### Data records
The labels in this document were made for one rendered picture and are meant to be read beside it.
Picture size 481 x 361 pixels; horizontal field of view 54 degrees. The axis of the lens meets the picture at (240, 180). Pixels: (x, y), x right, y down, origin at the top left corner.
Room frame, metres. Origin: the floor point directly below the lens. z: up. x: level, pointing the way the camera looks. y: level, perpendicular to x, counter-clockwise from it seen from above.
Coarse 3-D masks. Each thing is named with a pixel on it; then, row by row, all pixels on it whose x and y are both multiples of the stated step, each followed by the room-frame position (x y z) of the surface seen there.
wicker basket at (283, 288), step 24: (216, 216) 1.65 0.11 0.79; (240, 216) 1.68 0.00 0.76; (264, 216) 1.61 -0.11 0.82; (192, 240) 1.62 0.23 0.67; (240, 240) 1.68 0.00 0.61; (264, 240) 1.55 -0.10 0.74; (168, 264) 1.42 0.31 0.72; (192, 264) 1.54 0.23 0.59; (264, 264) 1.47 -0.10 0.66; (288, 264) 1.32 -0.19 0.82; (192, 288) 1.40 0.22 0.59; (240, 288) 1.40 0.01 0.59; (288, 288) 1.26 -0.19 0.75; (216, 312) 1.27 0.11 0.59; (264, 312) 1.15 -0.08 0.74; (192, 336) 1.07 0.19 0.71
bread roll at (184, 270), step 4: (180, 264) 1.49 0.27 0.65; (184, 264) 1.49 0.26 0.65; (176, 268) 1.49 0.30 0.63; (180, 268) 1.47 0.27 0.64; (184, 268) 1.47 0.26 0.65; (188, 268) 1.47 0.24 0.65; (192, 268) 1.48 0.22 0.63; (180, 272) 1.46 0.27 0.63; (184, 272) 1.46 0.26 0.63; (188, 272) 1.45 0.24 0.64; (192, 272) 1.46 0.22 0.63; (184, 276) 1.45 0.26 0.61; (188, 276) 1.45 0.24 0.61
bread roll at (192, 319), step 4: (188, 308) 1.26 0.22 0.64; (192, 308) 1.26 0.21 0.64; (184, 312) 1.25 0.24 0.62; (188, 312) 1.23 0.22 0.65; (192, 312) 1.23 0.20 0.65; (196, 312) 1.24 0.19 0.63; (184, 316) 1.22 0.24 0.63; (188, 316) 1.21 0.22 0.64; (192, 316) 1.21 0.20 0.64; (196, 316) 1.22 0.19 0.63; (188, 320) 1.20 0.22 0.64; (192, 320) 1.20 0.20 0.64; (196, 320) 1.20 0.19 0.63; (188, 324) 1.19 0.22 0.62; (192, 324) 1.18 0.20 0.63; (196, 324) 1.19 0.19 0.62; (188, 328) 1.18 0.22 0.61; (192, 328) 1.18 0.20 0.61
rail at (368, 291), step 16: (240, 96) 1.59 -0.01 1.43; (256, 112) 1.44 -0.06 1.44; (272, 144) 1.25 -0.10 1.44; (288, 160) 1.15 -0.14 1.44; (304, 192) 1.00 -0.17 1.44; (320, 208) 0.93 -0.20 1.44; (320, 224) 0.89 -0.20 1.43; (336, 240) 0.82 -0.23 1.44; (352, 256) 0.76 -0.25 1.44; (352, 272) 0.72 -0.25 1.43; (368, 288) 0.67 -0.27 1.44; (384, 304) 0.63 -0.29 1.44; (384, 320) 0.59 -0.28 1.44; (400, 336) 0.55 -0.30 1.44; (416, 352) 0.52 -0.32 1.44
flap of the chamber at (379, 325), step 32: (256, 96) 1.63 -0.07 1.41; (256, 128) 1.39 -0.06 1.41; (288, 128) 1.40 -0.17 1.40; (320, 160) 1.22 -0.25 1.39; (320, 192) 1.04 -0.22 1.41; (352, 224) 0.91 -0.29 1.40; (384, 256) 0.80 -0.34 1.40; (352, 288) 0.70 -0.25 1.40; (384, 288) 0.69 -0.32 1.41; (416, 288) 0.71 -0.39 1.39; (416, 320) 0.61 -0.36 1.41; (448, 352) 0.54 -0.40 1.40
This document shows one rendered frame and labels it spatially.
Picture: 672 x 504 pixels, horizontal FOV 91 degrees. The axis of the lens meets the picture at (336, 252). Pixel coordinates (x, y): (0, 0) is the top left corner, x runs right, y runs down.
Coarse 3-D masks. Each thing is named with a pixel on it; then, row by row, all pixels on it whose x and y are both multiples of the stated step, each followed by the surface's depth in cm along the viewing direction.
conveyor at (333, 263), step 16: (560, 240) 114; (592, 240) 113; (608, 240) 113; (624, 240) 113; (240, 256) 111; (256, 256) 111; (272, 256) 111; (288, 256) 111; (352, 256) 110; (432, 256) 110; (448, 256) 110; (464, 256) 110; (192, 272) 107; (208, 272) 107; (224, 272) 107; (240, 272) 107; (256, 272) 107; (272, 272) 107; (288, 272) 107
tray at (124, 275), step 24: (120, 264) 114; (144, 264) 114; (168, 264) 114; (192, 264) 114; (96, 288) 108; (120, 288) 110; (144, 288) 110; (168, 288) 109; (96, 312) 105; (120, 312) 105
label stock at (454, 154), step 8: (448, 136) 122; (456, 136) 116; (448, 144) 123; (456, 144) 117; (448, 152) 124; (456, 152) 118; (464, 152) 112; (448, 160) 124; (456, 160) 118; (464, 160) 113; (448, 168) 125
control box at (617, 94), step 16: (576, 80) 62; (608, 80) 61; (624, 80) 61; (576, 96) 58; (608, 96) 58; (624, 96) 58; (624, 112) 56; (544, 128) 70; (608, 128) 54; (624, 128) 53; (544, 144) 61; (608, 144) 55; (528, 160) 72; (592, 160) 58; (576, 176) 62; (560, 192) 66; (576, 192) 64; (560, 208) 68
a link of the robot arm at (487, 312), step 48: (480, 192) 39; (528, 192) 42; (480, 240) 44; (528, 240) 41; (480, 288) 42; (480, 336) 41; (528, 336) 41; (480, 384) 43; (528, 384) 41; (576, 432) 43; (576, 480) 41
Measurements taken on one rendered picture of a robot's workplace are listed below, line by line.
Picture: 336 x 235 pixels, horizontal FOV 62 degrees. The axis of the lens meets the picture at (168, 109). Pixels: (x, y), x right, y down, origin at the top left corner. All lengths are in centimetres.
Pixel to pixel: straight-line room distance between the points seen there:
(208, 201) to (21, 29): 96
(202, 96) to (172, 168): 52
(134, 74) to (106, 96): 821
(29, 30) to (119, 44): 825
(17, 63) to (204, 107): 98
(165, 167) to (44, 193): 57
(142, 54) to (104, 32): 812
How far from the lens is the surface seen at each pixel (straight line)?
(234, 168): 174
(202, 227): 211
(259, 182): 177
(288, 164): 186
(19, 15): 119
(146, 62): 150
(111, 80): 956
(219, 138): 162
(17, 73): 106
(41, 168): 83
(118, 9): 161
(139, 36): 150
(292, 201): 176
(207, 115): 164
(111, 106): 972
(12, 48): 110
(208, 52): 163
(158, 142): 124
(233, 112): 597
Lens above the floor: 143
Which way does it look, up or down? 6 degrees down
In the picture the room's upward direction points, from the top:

### Exercise brief
Begin with the line above that has "flap of the" and continue through the line that has "the viewing direction.", setting each one down exactly. Stop there.

### Result for this exercise
flap of the chamber at (379, 325), step 32: (256, 96) 1.63 -0.07 1.41; (256, 128) 1.39 -0.06 1.41; (288, 128) 1.40 -0.17 1.40; (320, 160) 1.22 -0.25 1.39; (320, 192) 1.04 -0.22 1.41; (352, 224) 0.91 -0.29 1.40; (384, 256) 0.80 -0.34 1.40; (352, 288) 0.70 -0.25 1.40; (384, 288) 0.69 -0.32 1.41; (416, 288) 0.71 -0.39 1.39; (416, 320) 0.61 -0.36 1.41; (448, 352) 0.54 -0.40 1.40
This document shows one rendered frame and labels it spatially.
Picture: 672 x 504 pixels, horizontal FOV 91 degrees. The axis of the lens meets the picture at (336, 252). Pixel coordinates (x, y): (0, 0) is the top left corner, x runs right, y runs down.
Coarse 3-D masks. Each thing is named with a pixel on it; then, row by row, all pixels on it whose x and y are both multiples of the stated step, each followed by the surface's depth in cm along the viewing direction.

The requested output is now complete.